Data Privacy Statement for “nymea” Products and “nymea” Services

Last update: 2019 Mar 18

1. Data processed by “nymea:app”

The “nymea:app”, interacting with a “nymea:edge”-based device and if applicable other devices interacting with any “nymea” product process the following information and exchange it among them:

2. Interaction with products from other providers

The “nymea” products are designed for interaction and integration with products of other providers. This applies in particular to products based on the ZigBee specification (Philips Hue for example). When a connection is established with such products, “nymea:app” only provides the access data required to establish the connection.

We have no influence on the processing of personal data by third-party providers of such products. Please consult the data protection guideline of the respective third party in this regard.

3. Use and dissemination of data

Personal data are used and disseminated exclusively for the purpose of operating and maintaining the “nymea” products.

3.1. Operation of the “nymea” products

The personal data listed below are used as follows for the operation of the “nymea” products:

WiFi access data: WiFi access data are recorded for the integration of the “nymea:edge” device in a WLAN and stored in the “nymea:edge” device.

E-mail address/password: A user has to be set up to use the “nymea” device. This requires the user to enter his or her e-mail address one time as well as a password chosen by the user. Both are stored in the device and in the nymea:app.

Bluetooth pairing information: To establish connections between nymea:app and nymea:edge, pairing information is exchanged and stored in the “nymea:edge” layer for subsequent connections.

ZigBee control data: To establish and maintain a connection with ZigBee devices (Philips Hue for example), control data are exchanged and stored in the “nymea:edge” layer.

SnapStore: There is no use of personal data.

Certificate/CPU serial number: To connect to nymea:cloud, a certificate preconfigured in the “nymea:edge” layer and the CPU serial number are transmitted. The nymea:cloud is required for remote access, push notifications, and other services that have not been implemented yet. Possible services include paid weather services, camera streams, and SMS services.
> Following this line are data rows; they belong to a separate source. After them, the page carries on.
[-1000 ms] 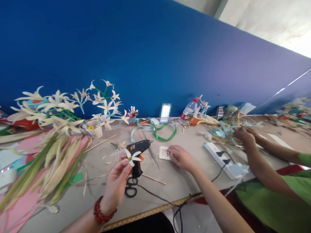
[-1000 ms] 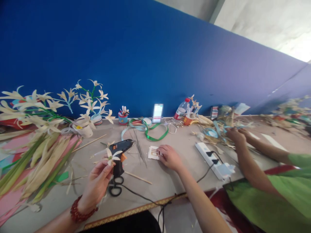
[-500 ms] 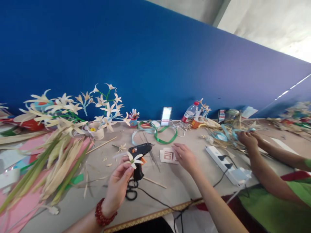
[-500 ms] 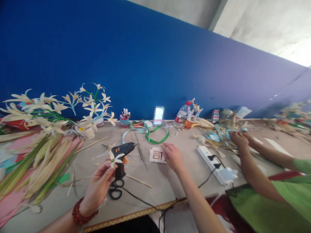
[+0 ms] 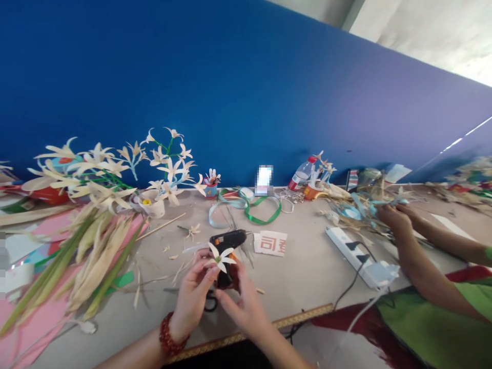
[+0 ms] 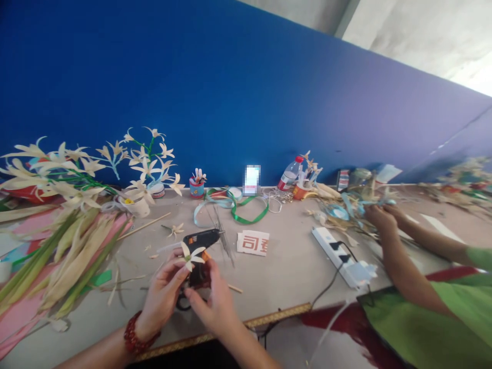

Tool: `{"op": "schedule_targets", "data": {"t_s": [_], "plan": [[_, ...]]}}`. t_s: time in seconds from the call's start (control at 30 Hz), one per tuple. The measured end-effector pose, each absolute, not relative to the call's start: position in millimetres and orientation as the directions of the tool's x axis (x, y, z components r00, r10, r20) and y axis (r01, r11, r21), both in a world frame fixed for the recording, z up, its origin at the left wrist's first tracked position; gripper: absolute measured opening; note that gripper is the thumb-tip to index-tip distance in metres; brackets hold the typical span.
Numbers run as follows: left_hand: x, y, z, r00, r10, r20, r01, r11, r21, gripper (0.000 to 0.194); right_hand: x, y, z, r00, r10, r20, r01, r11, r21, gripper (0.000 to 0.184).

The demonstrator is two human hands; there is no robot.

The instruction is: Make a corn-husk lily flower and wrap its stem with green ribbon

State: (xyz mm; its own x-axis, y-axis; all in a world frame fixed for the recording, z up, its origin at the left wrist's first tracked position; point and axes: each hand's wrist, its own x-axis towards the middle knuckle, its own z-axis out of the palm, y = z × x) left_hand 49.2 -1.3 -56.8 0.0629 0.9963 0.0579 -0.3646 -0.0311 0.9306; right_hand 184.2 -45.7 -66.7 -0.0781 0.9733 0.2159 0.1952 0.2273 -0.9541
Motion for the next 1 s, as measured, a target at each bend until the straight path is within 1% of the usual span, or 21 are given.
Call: {"op": "schedule_targets", "data": {"t_s": [0.07,0.17,0.27,0.33,0.43,0.53,0.6,0.67,0.73,0.77,0.83,0.87,0.93,1.0], "plan": [[50.1,-2.7,-57.1,0.081,0.995,0.06,-0.325,-0.031,0.945,0.01,178.6,-41.4,-72.5,-0.041,0.979,0.2,0.163,0.204,-0.965,0.062],[50.2,-4.6,-57.1,0.145,0.987,0.075,-0.29,-0.03,0.956,0.012,176.7,-38.2,-75.3,0.036,0.98,0.195,0.135,0.189,-0.973,0.052],[49.9,-5.8,-57.2,0.186,0.977,0.101,-0.297,-0.042,0.954,0.012,180.4,-36.7,-73.6,0.099,0.977,0.191,0.116,0.179,-0.977,0.05],[50.0,-6.2,-57.3,0.192,0.975,0.111,-0.303,-0.049,0.952,0.012,183.7,-35.4,-72.3,0.099,0.977,0.19,0.089,0.181,-0.979,0.05],[50.1,-6.7,-56.9,0.198,0.97,0.144,-0.306,-0.079,0.949,0.011,187.9,-34.0,-72.1,0.084,0.98,0.182,-0.018,0.184,-0.983,0.046],[48.7,-8.7,-56.5,0.216,0.96,0.176,-0.33,-0.098,0.939,0.013,195.4,-34.9,-72.7,0.127,0.986,0.106,-0.098,0.119,-0.988,0.038],[46.1,-11.1,-56.2,0.257,0.949,0.18,-0.353,-0.081,0.932,0.014,207.7,-37.5,-72.3,0.17,0.984,0.05,-0.107,0.069,-0.992,0.034],[42.7,-13.6,-55.0,0.321,0.93,0.179,-0.365,-0.053,0.93,0.015,229.3,-41.8,-71.5,0.223,0.974,0.049,-0.039,0.06,-0.997,0.031],[39.3,-15.1,-52.6,0.392,0.901,0.184,-0.364,-0.032,0.931,0.019,260.5,-47.4,-70.4,0.267,0.959,0.091,0.145,0.053,-0.988,0.029],[37.9,-15.2,-51.0,0.411,0.892,0.19,-0.366,-0.03,0.93,0.021,278.7,-50.3,-69.7,0.266,0.952,0.149,0.266,0.076,-0.961,0.031],[36.2,-13.9,-48.1,0.397,0.898,0.189,-0.38,-0.027,0.925,0.023,316.8,-54.9,-67.4,0.172,0.951,0.258,0.493,0.143,-0.858,0.032],[35.9,-12.7,-46.9,0.369,0.913,0.176,-0.39,-0.02,0.921,0.023,335.1,-56.0,-65.6,0.079,0.961,0.267,0.572,0.175,-0.801,0.029],[36.3,-10.0,-45.6,0.301,0.941,0.152,-0.411,-0.016,0.911,0.02,366.1,-54.9,-60.6,-0.061,0.971,0.23,0.694,0.207,-0.69,0.021],[37.2,-7.5,-45.4,0.264,0.952,0.153,-0.419,-0.03,0.908,0.019,387.1,-49.1,-54.8,-0.141,0.968,0.209,0.774,0.239,-0.586,0.019]]}}
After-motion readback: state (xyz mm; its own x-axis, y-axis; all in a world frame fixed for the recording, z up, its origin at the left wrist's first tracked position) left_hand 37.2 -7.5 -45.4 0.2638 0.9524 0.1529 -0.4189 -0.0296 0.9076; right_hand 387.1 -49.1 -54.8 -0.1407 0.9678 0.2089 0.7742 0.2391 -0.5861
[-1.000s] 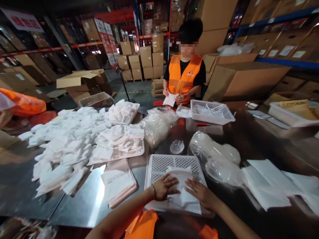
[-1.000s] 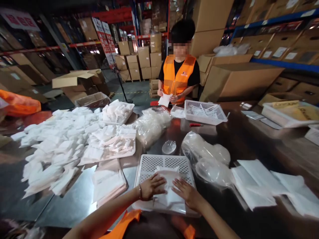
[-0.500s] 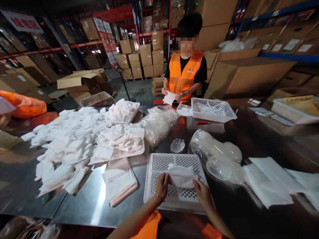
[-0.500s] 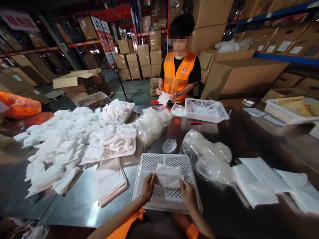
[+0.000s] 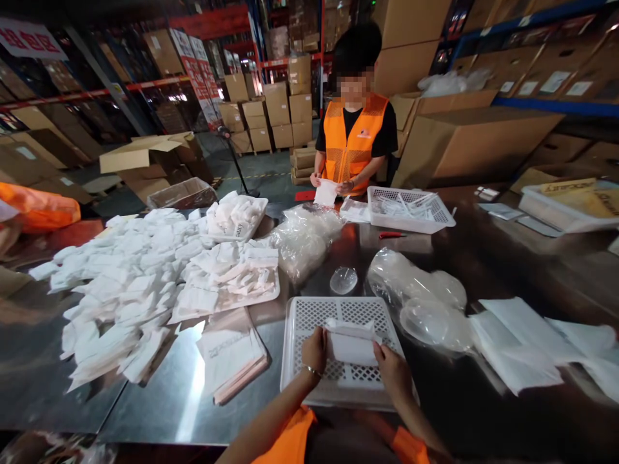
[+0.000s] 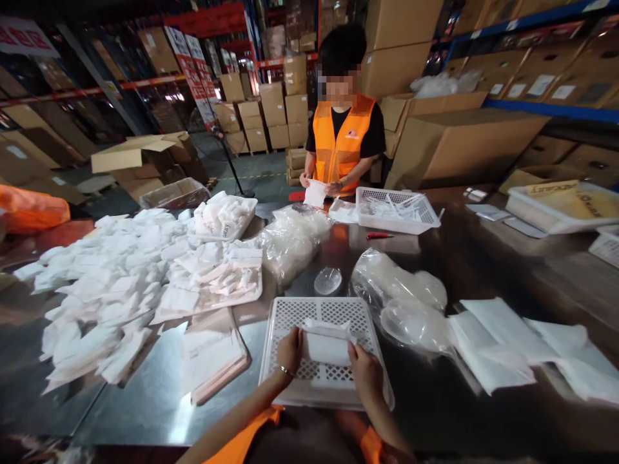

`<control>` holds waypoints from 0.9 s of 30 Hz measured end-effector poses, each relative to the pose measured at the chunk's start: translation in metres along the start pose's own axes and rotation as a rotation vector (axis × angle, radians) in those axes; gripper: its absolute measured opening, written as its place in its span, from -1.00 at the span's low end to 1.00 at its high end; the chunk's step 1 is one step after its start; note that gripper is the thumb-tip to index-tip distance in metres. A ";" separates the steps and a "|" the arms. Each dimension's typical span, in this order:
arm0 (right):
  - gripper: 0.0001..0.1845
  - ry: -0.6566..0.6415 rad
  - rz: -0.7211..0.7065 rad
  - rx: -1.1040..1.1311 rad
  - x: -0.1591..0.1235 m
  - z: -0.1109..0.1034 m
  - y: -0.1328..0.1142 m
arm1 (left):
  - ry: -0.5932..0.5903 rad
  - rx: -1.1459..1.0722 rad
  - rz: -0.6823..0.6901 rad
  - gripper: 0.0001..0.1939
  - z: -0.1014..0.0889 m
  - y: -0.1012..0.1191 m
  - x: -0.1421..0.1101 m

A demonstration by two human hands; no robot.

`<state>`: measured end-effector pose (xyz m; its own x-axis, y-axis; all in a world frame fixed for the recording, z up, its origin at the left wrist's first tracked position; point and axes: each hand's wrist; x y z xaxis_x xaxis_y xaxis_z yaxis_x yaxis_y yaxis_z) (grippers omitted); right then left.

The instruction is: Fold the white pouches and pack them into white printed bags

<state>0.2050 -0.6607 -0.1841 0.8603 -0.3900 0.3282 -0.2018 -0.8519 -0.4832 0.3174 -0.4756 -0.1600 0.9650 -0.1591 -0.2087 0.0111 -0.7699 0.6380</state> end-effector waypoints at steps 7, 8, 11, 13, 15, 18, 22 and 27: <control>-0.40 0.194 -0.067 -0.082 0.018 -0.005 -0.014 | 0.070 0.228 0.056 -0.53 -0.015 0.006 0.012; -0.44 0.216 -0.152 -0.123 0.021 -0.004 -0.020 | 0.110 0.253 0.168 -0.46 -0.014 0.010 0.012; -0.50 0.080 -0.468 -0.219 0.030 0.008 -0.038 | 0.114 0.349 0.533 -0.44 0.003 0.021 0.010; -0.38 -0.021 -0.565 -0.261 0.031 0.022 -0.046 | 0.046 0.399 0.586 -0.46 0.019 0.025 0.008; -0.33 -0.051 -0.553 -0.303 0.030 0.035 -0.047 | -0.005 0.416 0.528 -0.44 0.035 0.021 0.006; -0.37 -0.057 -0.433 -0.261 0.030 0.045 -0.038 | -0.044 0.374 0.446 -0.37 0.050 0.004 0.004; -0.23 -0.055 -0.181 -0.004 0.041 0.040 -0.020 | -0.083 0.213 0.369 -0.31 0.056 -0.015 0.005; -0.49 -0.074 0.032 0.417 0.054 0.012 -0.024 | -0.165 -0.240 0.214 -0.39 0.048 0.004 0.010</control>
<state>0.2617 -0.6566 -0.1647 0.8910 -0.3748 0.2562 -0.0351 -0.6195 -0.7842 0.3143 -0.5098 -0.1947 0.8971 -0.4136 -0.1553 -0.1069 -0.5442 0.8321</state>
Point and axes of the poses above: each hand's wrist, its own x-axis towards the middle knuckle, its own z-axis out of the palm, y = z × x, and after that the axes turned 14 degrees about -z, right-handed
Device information: To assist with problems, “nymea:app” can grant the user the option to connect his or her device with a help desk server, thereby giving help desk personnel full access to the device and the data stored on it for a predefined period of time; the connection is severed automatically. Passwords are not transmitted or displayed.

Crash information: The “nymea:edge” layer and the “nymea:app” can provide functionality that, in case of a crash, automatically generates and sends a report describing when and why the crash occurred. No personal data are involved here.

3.2 Other processing of data

We use the personal data to optimize the delivery of services, including remote diagnosis of malfunctions and fault elimination if applicable. Data stored for this purpose are located on servers in the EU and are protected against unauthorized access using state-of-the-art, established security measures.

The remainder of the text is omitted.